It’s not difficult to realize—to become fully aware of the fact—that the Lord is causing something desired or anticipated to happen. Last week’s manifestations have spread to cranberry viburnum, fleabane, and phlox. Seeing trees and flowers realize their true selves got me thinking about the big “realize” ah-ha in my life, and a post I wrote a little over a year ago.
Here’s a “realize” revisit.
You can’t realize orthodoxy without orthopraxy.
In the March 2022 issue of Christianity Today, Tish Harrison Warren wrote, “… orthodoxy (right belief) and orthopraxy (right action) are so essentially entwined that if we neglect one, we lose the other.” Love God, love others. Orthodoxy with orthopraxy. Belief and action. To realize: become aware and cause something desired to happen.
The problem is that without realized orthodoxy, “right action” orthopraxy is often tainted with selfishness.
You can’t realize orthopraxy without orthodoxy.
For me, the orthodoxy “realize” happened when I looked in the mirror after my first marriage failed and discovered I counted on those who followed the Law to set the standard of good behavior. The Law tells us what to do and what not to do, allows us see our transgressions and repent, and helps us to walk in the light. But without God, there is no morality, just personal preference. My rules and little admission of shortcomings.
As an atheist, I did not love God at all. Though I tried to do good, I didn’t realize that I was often a fraud, loving others on my terms. If I wanted to realize righteous orthopraxy—right action in myself and model for others—I decided I’d better stop freeloading and realize orthodoxy first. And so, thirty years ago, I started down that lighted path. My actions might not have been less selfish, but I was certainly more aware of the difference between righteousness and self-righteousness, giving me the opportunity to course correct.
You can’t realize orthopraxy without orthopathy.

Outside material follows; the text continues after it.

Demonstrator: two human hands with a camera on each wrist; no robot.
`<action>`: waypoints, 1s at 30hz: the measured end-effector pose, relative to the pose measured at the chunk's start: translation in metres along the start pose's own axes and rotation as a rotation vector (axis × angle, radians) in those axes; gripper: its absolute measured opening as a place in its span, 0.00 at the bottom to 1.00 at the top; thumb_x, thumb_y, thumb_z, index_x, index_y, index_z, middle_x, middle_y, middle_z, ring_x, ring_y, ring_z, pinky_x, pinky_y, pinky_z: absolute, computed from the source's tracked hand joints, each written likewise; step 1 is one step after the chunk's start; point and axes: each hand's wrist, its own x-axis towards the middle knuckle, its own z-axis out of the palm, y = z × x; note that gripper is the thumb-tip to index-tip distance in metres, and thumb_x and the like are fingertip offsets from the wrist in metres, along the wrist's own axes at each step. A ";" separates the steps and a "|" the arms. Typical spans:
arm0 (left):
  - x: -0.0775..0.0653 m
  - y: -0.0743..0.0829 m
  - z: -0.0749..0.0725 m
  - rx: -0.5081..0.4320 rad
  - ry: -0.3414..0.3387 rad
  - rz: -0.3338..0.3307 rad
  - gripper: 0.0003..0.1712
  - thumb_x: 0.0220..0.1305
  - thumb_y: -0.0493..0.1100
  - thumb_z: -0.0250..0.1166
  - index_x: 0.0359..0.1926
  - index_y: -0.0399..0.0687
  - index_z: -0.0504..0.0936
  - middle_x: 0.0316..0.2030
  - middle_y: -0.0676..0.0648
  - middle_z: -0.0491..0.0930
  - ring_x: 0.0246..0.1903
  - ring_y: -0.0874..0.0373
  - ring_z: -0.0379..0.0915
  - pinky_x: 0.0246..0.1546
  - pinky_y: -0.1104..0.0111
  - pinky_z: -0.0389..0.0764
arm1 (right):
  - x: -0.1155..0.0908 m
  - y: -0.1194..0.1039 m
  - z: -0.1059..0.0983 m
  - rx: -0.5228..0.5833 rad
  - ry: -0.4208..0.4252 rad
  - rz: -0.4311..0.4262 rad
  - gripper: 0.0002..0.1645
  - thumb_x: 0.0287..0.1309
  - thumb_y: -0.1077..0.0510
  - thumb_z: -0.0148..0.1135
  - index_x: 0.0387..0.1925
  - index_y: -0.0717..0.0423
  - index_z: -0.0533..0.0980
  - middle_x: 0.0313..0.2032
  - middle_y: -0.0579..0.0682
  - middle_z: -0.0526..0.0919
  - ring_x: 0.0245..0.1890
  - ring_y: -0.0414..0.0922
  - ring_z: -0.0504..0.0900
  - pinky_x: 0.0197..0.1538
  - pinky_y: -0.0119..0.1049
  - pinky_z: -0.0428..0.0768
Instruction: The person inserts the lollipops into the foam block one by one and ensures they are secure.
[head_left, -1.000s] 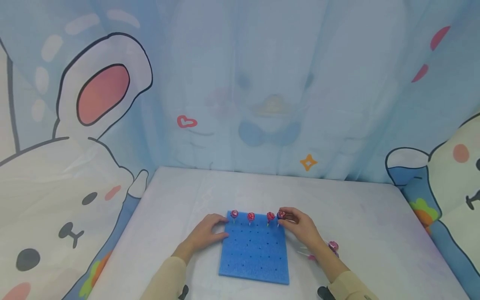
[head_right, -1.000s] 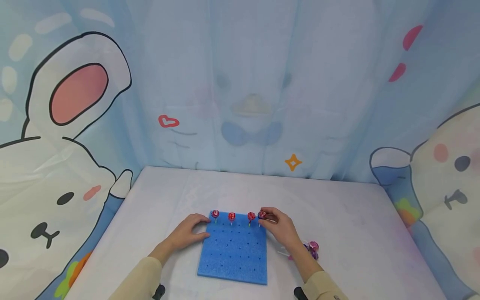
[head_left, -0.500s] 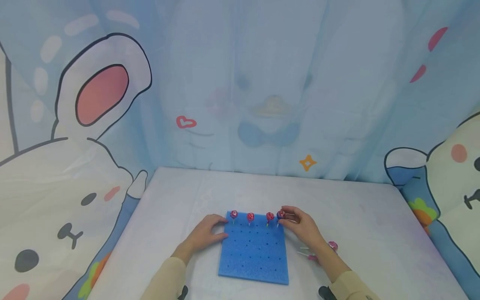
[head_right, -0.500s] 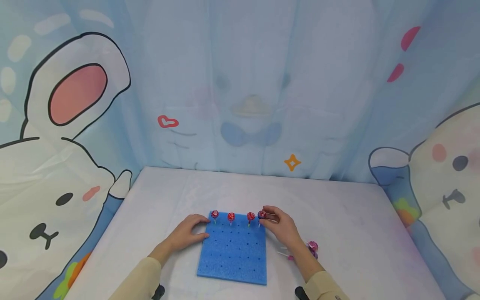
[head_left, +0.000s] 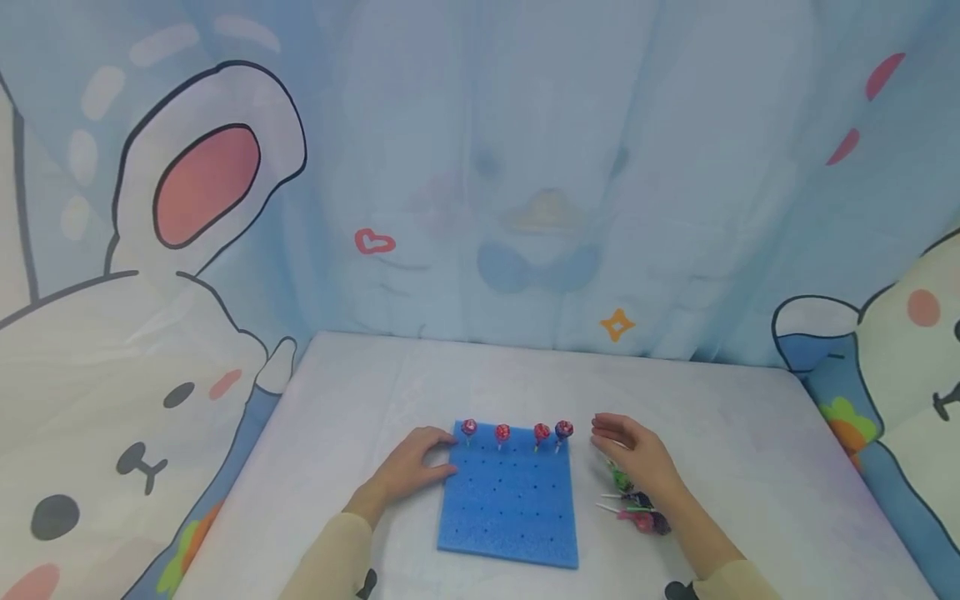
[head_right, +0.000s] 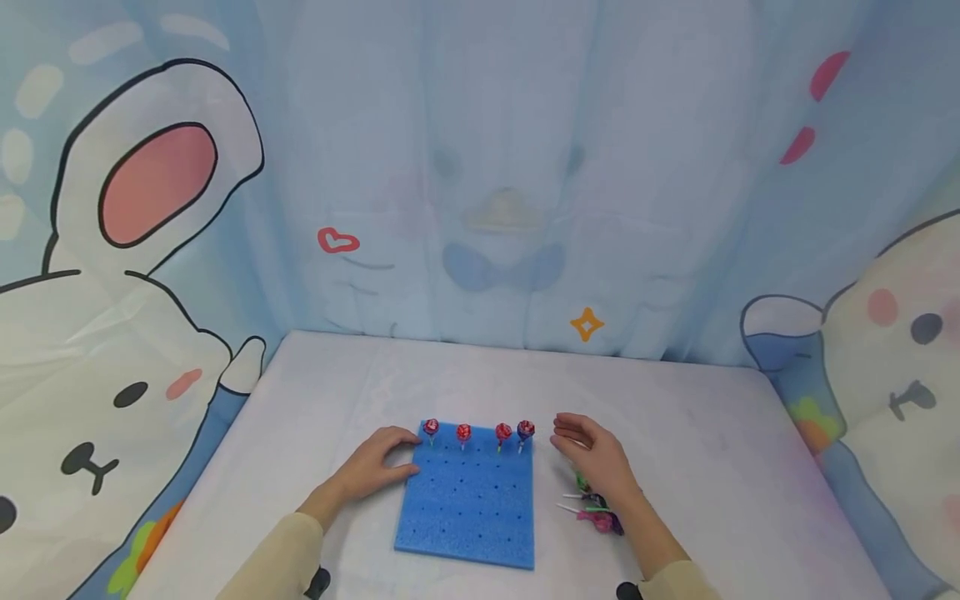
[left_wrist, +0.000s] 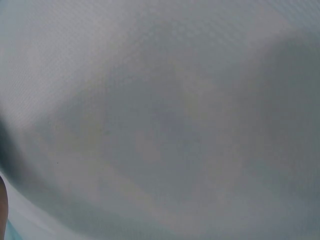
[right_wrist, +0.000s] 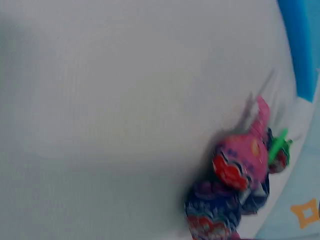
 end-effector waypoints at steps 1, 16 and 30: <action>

While reading Tish Harrison Warren’s article, I discovered a third quality to realize: orthopathy. According to Warren, orthopathy “… names the reality that we as Christians not only profess the truth of Jesus and practice the things he says to practice, but we also endeavor to do all this in the posture of Christ.” Realized orthopathy goes to the heart of walking in the light. But having a redeemed and transformed life “… comes through years of repentance and deep union and communion with God,” according to Warren.
Another “realize” ah-ha: It’s not Him realizing you—He’s always fully aware—but you realizing Him. When we realize our real selves in Him, orthopraxy blooms like the dogwood.